あらすじ
第1夜
1909(明治 42)年、実験と数字が好きな10歳の少女・綾子は、最愛の母を病気で失い、「お母さんのような人を助けたい」と決意。父の反対を押し切り、東京女子医専に進学する。
第2夜
1955(昭和30)年、日本住宅公団の設計課は、いつになくざわついていた。新たに公団住宅を作るにあたって、設計課長の本郷義彦が“お台所のマホ様”とよばれる浜崎マホ(伊藤沙莉)に設計チームのアドバイザーを依頼したためだ。マホは、日本初の女性一級建築士。海外育ちで日本の様式美を無視する曲者ともいわれていた。
作品考察・見どころ
本作が放つ最大の魅力は、レコードの溝に刻まれた記憶のように、人生の不器用さを愛おしく描き出す視点にあります。
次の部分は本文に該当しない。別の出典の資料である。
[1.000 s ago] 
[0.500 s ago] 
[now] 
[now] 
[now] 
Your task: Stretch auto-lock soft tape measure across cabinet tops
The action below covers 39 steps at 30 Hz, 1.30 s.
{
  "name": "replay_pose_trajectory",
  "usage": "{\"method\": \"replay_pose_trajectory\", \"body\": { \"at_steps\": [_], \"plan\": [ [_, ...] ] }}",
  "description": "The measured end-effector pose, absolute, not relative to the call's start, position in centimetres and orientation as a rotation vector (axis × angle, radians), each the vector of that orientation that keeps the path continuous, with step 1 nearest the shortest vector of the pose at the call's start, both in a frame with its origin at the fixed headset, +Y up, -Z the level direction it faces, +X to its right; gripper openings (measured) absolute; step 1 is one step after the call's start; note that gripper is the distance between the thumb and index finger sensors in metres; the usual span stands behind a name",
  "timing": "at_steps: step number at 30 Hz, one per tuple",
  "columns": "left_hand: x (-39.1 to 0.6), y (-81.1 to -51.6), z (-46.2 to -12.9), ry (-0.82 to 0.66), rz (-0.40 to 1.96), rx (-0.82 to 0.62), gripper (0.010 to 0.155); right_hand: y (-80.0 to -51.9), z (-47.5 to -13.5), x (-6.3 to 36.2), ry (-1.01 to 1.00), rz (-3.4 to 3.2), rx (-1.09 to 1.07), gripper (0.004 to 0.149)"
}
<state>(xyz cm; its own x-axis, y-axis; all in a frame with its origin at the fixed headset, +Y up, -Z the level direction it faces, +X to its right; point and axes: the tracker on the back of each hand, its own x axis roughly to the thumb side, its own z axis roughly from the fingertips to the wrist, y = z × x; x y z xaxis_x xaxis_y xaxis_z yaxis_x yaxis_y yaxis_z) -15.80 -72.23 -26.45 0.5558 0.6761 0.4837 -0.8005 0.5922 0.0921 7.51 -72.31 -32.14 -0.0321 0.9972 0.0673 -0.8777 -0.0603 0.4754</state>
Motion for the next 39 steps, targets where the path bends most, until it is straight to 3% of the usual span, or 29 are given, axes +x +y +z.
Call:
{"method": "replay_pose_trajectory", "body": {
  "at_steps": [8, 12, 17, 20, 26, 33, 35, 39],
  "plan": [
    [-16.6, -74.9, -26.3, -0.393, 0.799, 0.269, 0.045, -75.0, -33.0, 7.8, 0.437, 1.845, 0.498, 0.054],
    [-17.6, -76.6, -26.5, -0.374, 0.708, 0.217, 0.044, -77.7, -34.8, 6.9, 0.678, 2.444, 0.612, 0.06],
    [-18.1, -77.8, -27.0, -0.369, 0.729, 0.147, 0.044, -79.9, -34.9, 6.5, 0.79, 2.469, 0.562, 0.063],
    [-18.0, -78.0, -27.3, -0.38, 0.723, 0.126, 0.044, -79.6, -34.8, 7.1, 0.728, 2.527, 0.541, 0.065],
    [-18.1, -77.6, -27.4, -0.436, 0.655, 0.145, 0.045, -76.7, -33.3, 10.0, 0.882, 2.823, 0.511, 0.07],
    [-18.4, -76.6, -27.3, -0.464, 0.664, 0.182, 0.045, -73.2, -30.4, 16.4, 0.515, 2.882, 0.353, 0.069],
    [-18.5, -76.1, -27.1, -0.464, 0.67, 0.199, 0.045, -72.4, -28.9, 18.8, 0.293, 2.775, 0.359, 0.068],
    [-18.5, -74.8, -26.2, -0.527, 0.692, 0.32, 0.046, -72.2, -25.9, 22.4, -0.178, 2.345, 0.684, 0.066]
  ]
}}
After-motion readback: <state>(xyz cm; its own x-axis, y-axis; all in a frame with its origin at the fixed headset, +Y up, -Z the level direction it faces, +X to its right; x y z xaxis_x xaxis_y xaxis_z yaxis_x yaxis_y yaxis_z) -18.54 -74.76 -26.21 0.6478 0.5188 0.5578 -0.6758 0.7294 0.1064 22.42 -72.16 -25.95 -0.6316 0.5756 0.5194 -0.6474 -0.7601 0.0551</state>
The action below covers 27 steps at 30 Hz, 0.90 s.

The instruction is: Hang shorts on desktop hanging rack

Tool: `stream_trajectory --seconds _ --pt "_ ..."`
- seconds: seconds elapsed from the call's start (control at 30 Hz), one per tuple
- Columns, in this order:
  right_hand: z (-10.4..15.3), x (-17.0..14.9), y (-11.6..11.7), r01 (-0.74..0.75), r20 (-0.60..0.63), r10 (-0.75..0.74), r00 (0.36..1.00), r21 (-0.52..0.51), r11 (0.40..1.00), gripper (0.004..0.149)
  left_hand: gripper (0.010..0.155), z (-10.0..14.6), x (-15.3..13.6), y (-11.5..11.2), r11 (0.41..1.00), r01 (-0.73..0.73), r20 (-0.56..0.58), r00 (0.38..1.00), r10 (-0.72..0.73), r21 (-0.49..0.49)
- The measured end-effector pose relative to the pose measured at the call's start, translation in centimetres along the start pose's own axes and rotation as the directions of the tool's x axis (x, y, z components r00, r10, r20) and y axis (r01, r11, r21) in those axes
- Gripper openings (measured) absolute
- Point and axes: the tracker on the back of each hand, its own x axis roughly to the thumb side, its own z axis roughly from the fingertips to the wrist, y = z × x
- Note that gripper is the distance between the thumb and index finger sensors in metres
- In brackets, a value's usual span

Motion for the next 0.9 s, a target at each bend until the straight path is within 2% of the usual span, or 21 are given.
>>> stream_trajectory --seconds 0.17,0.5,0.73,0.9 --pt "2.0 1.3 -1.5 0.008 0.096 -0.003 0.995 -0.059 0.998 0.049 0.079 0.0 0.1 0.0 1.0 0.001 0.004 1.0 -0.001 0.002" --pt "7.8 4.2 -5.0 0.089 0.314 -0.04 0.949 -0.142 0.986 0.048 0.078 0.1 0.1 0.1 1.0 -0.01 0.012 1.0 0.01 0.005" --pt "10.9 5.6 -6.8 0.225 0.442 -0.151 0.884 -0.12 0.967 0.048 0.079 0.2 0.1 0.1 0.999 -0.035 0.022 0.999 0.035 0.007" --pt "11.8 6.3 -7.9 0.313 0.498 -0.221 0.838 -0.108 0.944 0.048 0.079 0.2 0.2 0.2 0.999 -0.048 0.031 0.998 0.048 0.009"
音楽という共通言語で結ばれた友情は、単なる懐古趣味に留まりません。効率を求める現代で、あえて手間のかかる関係性を守ろうとする彼らの姿は、形あるものへの愛着と、目に見えない絆の尊さを鮮烈に浮かび上がらせます。
キャスト陣が見せる軽妙かつ深みのあるアンサンブルは圧巻で、ロマンスとコメディが絶妙な調和を見せています。笑いの後にふと訪れる切なさは、誰もが経験する成長の痛みそのものです。過ぎ去った日々を慈しみつつ、今という瞬間を全力で奏で続けることの美しさを教えてくれる、人生のサウンドトラックのような傑作です。